→ **Required work**:
Please return the listing below from the line with "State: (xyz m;" through its last line, exactly, and include nothing else.

→ **Supplied data**:
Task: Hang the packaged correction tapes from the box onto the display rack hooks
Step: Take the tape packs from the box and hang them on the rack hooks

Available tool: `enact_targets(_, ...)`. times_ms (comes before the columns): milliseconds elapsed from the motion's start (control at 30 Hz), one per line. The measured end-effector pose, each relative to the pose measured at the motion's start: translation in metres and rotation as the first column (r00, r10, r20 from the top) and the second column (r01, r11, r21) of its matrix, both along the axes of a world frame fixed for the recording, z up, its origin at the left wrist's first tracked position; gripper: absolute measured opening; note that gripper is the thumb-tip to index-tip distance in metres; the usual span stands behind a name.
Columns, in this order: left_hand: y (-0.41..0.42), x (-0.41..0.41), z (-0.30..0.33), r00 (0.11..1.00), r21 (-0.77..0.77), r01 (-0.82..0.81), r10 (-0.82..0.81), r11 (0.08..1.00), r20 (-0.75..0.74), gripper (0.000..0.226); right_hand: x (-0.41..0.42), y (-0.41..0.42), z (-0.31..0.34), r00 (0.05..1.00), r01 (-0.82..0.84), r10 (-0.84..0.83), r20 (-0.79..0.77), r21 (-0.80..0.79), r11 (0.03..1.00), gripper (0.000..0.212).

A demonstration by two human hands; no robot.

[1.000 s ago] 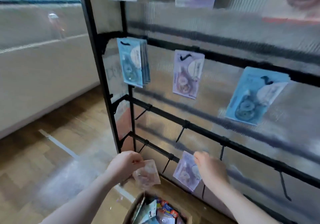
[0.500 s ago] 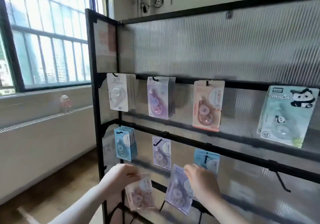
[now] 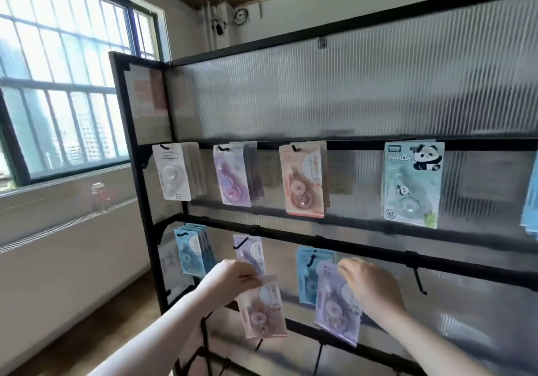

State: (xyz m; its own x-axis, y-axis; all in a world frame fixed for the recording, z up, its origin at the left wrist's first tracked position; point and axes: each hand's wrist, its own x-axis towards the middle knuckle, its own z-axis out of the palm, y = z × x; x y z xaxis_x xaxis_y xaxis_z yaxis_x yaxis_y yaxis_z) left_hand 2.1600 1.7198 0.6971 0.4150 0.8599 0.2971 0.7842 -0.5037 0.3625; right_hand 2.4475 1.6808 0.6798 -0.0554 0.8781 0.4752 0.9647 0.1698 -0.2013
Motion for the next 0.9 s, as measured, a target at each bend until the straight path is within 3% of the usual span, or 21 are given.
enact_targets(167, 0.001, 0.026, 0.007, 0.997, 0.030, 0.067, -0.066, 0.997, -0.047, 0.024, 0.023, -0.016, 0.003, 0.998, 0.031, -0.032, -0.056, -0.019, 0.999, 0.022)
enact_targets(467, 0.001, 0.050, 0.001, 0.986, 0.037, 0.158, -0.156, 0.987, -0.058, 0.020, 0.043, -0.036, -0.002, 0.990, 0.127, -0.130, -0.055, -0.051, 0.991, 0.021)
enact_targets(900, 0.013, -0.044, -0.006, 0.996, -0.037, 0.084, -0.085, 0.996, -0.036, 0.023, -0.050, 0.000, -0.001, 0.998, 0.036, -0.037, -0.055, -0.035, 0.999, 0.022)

→ **Task response**:
State: (xyz m; its own x-axis, y-axis; all in a world frame fixed for the recording, z up, its origin at the left wrist's first tracked position; point and axes: each hand's wrist, its own x-axis towards the middle knuckle, its own z-axis out of the palm, y = z × x; x y z xaxis_x xaxis_y xaxis_z yaxis_x yaxis_y yaxis_z) left_hand 2.1600 1.7198 0.6971 0.4150 0.8599 0.2971 0.7842 -0.5037 0.3625; right_hand 2.4475 1.6808 0.6798 -0.0554 0.8781 0.4752 0.9647 0.1698 -0.2013
Motion for the next 0.9 s, as measured, a target at each bend until the straight path is within 3% of the usual span, or 21 are given.
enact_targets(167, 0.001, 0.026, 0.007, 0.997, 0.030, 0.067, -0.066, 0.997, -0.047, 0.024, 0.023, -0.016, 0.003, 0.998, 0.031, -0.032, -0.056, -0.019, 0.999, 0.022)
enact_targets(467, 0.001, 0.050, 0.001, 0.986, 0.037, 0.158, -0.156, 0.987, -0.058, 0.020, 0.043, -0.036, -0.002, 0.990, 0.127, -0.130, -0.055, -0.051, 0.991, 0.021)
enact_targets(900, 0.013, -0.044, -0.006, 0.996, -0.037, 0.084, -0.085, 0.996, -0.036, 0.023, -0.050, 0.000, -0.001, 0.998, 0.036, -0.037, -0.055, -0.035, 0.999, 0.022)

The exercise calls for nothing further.